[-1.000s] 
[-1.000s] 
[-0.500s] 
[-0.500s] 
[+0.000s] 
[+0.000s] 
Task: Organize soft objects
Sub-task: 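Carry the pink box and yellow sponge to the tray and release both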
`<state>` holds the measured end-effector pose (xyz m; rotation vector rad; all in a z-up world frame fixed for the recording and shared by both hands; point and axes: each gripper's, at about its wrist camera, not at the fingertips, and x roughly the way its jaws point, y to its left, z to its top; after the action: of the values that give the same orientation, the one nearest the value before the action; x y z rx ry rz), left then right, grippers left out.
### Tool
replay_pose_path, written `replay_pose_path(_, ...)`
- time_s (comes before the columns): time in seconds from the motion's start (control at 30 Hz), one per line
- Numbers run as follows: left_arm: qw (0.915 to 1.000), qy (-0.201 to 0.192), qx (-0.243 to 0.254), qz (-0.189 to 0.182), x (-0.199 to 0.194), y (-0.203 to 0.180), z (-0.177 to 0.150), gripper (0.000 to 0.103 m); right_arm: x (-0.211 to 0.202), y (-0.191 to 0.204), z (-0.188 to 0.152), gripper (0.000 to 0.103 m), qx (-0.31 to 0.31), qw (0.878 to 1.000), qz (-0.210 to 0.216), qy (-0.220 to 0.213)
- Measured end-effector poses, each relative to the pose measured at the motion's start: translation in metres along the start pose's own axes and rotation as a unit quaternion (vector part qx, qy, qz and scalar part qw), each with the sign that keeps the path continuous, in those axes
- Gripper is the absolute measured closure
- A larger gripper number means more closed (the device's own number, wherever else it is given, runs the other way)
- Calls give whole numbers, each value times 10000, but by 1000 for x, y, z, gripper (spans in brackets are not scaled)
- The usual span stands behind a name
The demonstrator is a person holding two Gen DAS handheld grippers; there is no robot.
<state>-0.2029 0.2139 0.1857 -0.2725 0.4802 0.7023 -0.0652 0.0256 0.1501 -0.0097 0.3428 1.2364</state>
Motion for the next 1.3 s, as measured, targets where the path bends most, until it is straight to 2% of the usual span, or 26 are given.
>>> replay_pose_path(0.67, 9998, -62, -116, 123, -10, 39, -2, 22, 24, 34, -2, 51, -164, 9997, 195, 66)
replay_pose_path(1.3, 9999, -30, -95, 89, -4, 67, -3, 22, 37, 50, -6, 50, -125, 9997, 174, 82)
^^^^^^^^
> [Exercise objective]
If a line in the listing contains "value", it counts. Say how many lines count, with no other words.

> [Worked solution]
2